**Your objective**:
An exact restatement of the records below is expected.

(Dataset excerpts)
= Beginning of Section =
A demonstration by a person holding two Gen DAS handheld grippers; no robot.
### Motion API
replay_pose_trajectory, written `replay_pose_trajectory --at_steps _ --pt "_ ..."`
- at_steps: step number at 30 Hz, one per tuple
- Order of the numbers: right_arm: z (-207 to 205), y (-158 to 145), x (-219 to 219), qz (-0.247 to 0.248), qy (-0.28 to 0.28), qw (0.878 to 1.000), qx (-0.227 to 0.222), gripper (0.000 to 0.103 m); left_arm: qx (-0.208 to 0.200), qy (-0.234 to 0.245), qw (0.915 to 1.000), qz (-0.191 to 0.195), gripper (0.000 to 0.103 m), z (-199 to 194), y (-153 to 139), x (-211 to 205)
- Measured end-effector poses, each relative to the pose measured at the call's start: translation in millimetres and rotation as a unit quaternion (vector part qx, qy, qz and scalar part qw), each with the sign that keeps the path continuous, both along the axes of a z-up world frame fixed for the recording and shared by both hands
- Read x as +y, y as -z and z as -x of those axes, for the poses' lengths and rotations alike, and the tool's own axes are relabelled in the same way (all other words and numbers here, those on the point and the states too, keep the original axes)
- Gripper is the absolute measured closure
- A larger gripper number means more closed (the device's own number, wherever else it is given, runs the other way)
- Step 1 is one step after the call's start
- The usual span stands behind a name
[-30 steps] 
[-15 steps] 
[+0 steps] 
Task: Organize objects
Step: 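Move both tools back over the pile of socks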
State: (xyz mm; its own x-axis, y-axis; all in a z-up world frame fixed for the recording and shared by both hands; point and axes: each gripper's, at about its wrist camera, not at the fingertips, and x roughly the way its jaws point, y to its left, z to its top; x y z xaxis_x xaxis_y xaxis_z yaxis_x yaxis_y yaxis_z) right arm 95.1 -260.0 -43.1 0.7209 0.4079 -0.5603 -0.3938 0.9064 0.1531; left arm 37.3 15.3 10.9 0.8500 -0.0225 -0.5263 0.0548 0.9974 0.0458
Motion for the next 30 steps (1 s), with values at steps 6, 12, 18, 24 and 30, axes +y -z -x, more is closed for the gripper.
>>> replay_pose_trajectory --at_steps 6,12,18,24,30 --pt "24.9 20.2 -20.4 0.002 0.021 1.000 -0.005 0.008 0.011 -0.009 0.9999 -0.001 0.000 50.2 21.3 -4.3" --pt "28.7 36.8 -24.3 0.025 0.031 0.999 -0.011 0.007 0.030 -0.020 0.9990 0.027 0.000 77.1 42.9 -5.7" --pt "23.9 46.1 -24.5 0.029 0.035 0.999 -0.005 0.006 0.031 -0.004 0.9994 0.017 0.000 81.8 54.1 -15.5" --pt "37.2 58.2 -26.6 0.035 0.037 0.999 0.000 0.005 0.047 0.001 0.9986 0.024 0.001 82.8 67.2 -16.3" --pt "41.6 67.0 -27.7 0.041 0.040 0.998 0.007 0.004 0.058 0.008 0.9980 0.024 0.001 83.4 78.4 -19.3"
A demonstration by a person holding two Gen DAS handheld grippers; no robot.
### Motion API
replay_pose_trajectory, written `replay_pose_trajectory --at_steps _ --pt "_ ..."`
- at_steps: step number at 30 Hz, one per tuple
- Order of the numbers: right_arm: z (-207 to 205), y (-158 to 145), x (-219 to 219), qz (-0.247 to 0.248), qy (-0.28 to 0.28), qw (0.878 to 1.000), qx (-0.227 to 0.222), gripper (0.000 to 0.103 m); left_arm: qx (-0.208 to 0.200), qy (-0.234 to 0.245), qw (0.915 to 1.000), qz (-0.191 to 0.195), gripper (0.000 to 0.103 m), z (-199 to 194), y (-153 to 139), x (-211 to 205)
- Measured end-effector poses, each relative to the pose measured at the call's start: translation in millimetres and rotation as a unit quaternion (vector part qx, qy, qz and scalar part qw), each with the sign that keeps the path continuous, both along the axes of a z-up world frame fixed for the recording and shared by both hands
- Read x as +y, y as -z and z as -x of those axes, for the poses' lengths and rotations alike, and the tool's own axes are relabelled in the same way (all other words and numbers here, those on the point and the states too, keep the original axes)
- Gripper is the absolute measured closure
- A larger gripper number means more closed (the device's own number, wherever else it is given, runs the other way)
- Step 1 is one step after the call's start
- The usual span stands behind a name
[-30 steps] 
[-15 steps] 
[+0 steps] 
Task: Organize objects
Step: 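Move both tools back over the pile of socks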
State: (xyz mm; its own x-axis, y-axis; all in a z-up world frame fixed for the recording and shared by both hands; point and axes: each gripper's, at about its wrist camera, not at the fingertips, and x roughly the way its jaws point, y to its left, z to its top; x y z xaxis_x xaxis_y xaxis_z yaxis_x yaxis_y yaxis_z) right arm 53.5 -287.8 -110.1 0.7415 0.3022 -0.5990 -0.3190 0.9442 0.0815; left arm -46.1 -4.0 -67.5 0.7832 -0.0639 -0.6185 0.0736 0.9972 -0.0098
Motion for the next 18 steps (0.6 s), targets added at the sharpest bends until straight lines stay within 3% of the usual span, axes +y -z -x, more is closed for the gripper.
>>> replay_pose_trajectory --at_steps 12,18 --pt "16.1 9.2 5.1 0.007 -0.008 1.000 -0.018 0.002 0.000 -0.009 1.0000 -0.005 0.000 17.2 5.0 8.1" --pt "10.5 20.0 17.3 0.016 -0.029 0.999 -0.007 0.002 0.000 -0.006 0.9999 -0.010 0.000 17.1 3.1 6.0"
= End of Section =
**Output of the task**:
A demonstration by a person holding two Gen DAS handheld grippers; no robot.
### Motion API
replay_pose_trajectory, written `replay_pose_trajectory --at_steps _ --pt "_ ..."`
- at_steps: step number at 30 Hz, one per tuple
- Order of the numbers: right_arm: z (-207 to 205), y (-158 to 145), x (-219 to 219), qz (-0.247 to 0.248), qy (-0.28 to 0.28), qw (0.878 to 1.000), qx (-0.227 to 0.222), gripper (0.000 to 0.103 m); left_arm: qx (-0.208 to 0.200), qy (-0.234 to 0.245), qw (0.915 to 1.000), qz (-0.191 to 0.195), gripper (0.000 to 0.103 m), z (-199 to 194), y (-153 to 139), x (-211 to 205)
- Measured end-effector poses, each relative to the pose measured at the call's start: translation in millimetres and rotation as a unit quaternion (vector part qx, qy, qz and scalar part qw), each with the sign that keeps the path continuous, both along the axes of a z-up world frame fixed for the recording and shared by both hands
- Read x as +y, y as -z and z as -x of those axes, for the poses' lengths and rotations alike, and the tool's own axes are relabelled in the same way (all other words and numbers here, those on the point and the states too, keep the original axes)
- Gripper is the absolute measured closure
- A larger gripper number means more closed (the device's own number, wherever else it is given, runs the other way)
- Step 1 is one step after the call's start
- The usual span stands behind a name
[-30 steps] 
[-15 steps] 
[+0 steps] 
Task: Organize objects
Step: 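Move both tools back over the pile of socks
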State: (xyz mm; its own x-axis, y-axis; all in a z-up world frame fixed for the recording and shared by both hands; point and axes: each gripper's, at about its wrist camera, not at the fingertips, and x roughly the way its jaws point, y to its left, z to its top; x y z xaxis_x xaxis_y xaxis_z yaxis_x yaxis_y yaxis_z) right arm 95.1 -260.0 -43.1 0.7209 0.4079 -0.5603 -0.3938 0.9064 0.1531; left arm 37.3 15.3 10.9 0.8500 -0.0225 -0.5263 0.0548 0.9974 0.0458
Motion for the next 30 steps (1 s), with values at steps 6, 12, 18, 24 and 30, axes +y -z -x, more is closed for the gripper.
>>> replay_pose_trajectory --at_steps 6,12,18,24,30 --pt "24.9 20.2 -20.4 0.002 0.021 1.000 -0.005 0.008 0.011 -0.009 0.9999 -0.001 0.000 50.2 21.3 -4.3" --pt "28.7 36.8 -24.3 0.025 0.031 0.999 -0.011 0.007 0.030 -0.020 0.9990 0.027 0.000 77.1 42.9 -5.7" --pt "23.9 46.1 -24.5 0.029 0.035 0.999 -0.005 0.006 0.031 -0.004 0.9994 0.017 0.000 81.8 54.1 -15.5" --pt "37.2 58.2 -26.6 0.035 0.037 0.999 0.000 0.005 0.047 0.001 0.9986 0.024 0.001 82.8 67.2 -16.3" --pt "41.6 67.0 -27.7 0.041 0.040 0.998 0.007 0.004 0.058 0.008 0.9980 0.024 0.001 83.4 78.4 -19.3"
A demonstration by a person holding two Gen DAS handheld grippers; no robot.
### Motion API
replay_pose_trajectory, written `replay_pose_trajectory --at_steps _ --pt "_ ..."`
- at_steps: step number at 30 Hz, one per tuple
- Order of the numbers: right_arm: z (-207 to 205), y (-158 to 145), x (-219 to 219), qz (-0.247 to 0.248), qy (-0.28 to 0.28), qw (0.878 to 1.000), qx (-0.227 to 0.222), gripper (0.000 to 0.103 m); left_arm: qx (-0.208 to 0.200), qy (-0.234 to 0.245), qw (0.915 to 1.000), qz (-0.191 to 0.195), gripper (0.000 to 0.103 m), z (-199 to 194), y (-153 to 139), x (-211 to 205)
- Measured end-effector poses, each relative to the pose measured at the call's start: translation in millimetres and rotation as a unit quaternion (vector part qx, qy, qz and scalar part qw), each with the sign that keeps the path continuous, both along the axes of a z-up world frame fixed for the recording and shared by both hands
- Read x as +y, y as -z and z as -x of those axes, for the poses' lengths and rotations alike, and the tool's own axes are relabelled in the same way (all other words and numbers here, those on the point and the states too, keep the original axes)
- Gripper is the absolute measured closure
- A larger gripper number means more closed (the device's own number, wherever else it is given, runs the other way)
- Step 1 is one step after the call's start
- The usual span stands behind a name
[-30 steps] 
[-15 steps] 
[+0 steps] 
Task: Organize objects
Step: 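Move both tools back over the pile of socks
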State: (xyz mm; its own x-axis, y-axis; all in a z-up world frame fixed for the recording and shared by both hands; point and axes: each gripper's, at about its wrist camera, not at the fingertips, and x roughly the way its jaws point, y to its left, z to its top; x y z xaxis_x xaxis_y xaxis_z yaxis_x yaxis_y yaxis_z) right arm 53.5 -287.8 -110.1 0.7415 0.3022 -0.5990 -0.3190 0.9442 0.0815; left arm -46.1 -4.0 -67.5 0.7832 -0.0639 -0.6185 0.0736 0.9972 -0.0098
Motion for the next 18 steps (0.6 s), targets added at the sharpest bends until straight lines stay within 3% of the usual span, axes +y -z -x, more is closed for the gripper.
>>> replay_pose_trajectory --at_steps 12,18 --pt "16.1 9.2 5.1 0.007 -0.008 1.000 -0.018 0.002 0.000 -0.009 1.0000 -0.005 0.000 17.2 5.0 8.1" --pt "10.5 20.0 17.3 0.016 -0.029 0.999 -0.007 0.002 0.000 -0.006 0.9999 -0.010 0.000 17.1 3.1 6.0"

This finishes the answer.